The only reason my graphs are so different is because running with no EQ I start clipping in REW because of that peak so I have to lower the level. With the EQ going I can actually run sweeps at the level I should be able to without clipping. I really didn't have to boost levels on my sub or avr too much from before the filters were applied to after. My sub is rated to +/- 3db at 19hz, so I should be able to have usable extension that low.

Actually my filters are as follows...

Filter 1 - Frequency 48.00 = 50 -4 Gain = -14 BW = 6
Filter 2 - Frequency 29.88 = 32 -5 Gain = -9 BW = 9
Filter 3 - Frequency 42.50 = 40 +5 Gain = -8 BW = 10
Filter 4 - Frequency 88.00 = 80 +8 Gain = -5 BW = 6


----------



## sickboy013 (Feb 28, 2009)

Wayne A. Pflughaupt said:


> Well, take a look at his two graphs. Before EQ, 18 Hz was 20 dB lower than the peak in response at ~48 Hz. After EQ, 18 Hz is only ~5 dB lower than the (new) response peak at ~36 Hz. He's going to have to increase his sub's volume level to make up for the ~15 dB in audible gain lost to equalizing. This means that there will now be ~15 dB more power delivered/required at 18 Hz than before (i.e. the difference between 18 Hz's level relative to the pre- and post-EQ peaks). So the answer is “yes and “yes.”
> 
> It’s all explained to greater detail, with graphs, in post I linked in my previous post. Did you study it?
> 
> ...


Isn't clipping audible?
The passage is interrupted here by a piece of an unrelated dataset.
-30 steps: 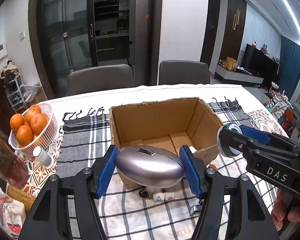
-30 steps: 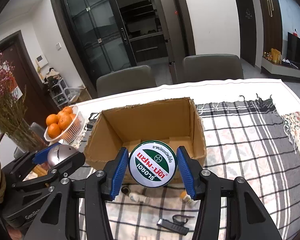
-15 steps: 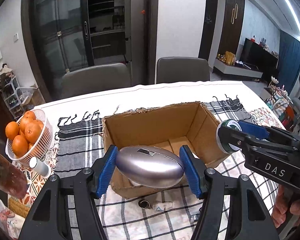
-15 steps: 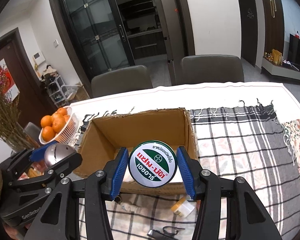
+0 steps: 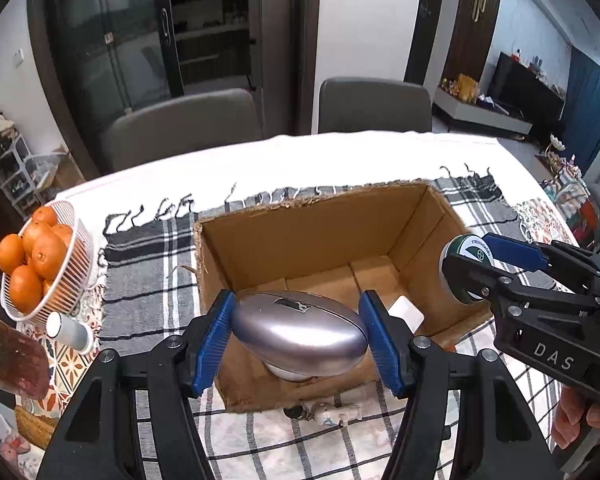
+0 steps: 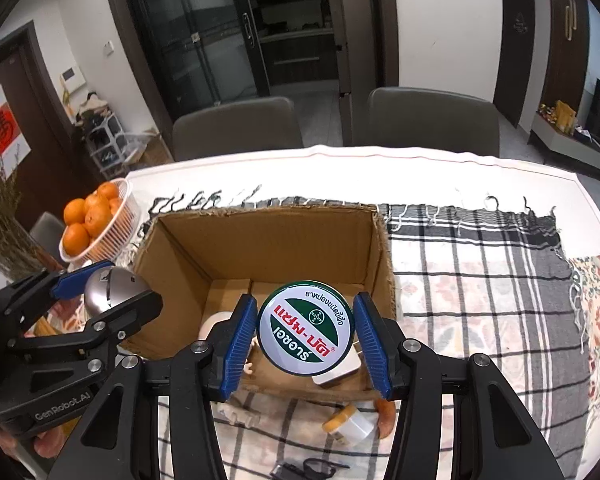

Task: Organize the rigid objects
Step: 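Lift and carry the green tin with the right gripper while the left carries the silver mouse over the box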

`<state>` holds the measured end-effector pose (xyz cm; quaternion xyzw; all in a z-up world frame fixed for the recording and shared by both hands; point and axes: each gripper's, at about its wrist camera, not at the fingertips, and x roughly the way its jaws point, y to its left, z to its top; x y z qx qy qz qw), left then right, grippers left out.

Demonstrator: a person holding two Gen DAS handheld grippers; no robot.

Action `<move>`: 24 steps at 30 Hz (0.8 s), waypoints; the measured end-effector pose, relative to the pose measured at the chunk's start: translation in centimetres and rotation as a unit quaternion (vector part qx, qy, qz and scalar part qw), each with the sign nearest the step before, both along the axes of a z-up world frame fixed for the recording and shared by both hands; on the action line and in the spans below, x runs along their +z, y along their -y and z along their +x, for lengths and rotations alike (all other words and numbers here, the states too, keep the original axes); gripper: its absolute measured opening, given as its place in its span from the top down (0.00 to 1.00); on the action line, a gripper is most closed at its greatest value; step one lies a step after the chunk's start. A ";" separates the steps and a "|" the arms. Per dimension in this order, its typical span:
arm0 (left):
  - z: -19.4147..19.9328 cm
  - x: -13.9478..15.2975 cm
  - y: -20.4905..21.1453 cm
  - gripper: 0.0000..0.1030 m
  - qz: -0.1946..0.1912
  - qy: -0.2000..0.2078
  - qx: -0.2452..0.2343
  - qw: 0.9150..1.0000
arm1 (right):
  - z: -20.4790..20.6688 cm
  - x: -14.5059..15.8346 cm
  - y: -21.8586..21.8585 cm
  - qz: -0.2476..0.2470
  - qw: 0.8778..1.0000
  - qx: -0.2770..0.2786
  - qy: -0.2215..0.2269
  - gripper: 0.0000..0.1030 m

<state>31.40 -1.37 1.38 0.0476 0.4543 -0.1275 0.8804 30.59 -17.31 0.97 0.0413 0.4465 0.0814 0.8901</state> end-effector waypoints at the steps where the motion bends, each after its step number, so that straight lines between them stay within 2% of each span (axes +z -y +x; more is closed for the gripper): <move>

The levels I listen to movies at max is -10 below reference. I have demoed some pretty heavy bass scenes, i.e. Master and Commander, etc. I have had no issues with chuffing from the ports, no mechanical clanking sounds, or anything else abnormal. So my question is am I driving this sub at unreasonable levels with the EQ?


----------



## sickboy013 (Feb 28, 2009)

Wayne I have another question. Where in REW do I find the filter response plot?


----------



## vann_d (Apr 7, 2009)

I've read your posts and appreciate the content. I still don't understand this statement...



Wayne A. Pflughaupt said:


> He's going to have to increase his sub's volume level to make up for the ~15 dB in audible gain lost to equalizing.


Why? Does your logic assume that the +15dB peak was at the correct level and everything else too low? This is where I don't understand your argument. Perhaps he was already at the correct 18 Hz level before equalizing. He certainly would not need to adjust his amplifier gain by 15 dB to maintain the same output at 18 Hz that he had before eq. Your graphs do no include the effect of the room modes that the filters were put in place to tame.

I know my room has a huge gain at 36 Hz. I put in a big filter to get rid of that big peak. I did not have to adjust my gain but just a tad to get levels where I needed them after eq. Certainly nothing close to the amount of negative gain in my filter...


----------



## Wayne A. Pflughaupt (Apr 13, 2006)

sickboy013 said:


> Isn't clipping audible? The levels I listen to movies at max is -10 below reference. I have demoed some pretty heavy bass scenes, i.e. Master and Commander, etc. I have had no issues with chuffing from the ports, no mechanical clanking sounds, or anything else abnormal. So my question is am I driving this sub at unreasonable levels with the EQ?


Doesn’t sound like it. Believe me, if you overdrive the sub, you’ll know it! It’ll bottom out and make all kinds of rude noises.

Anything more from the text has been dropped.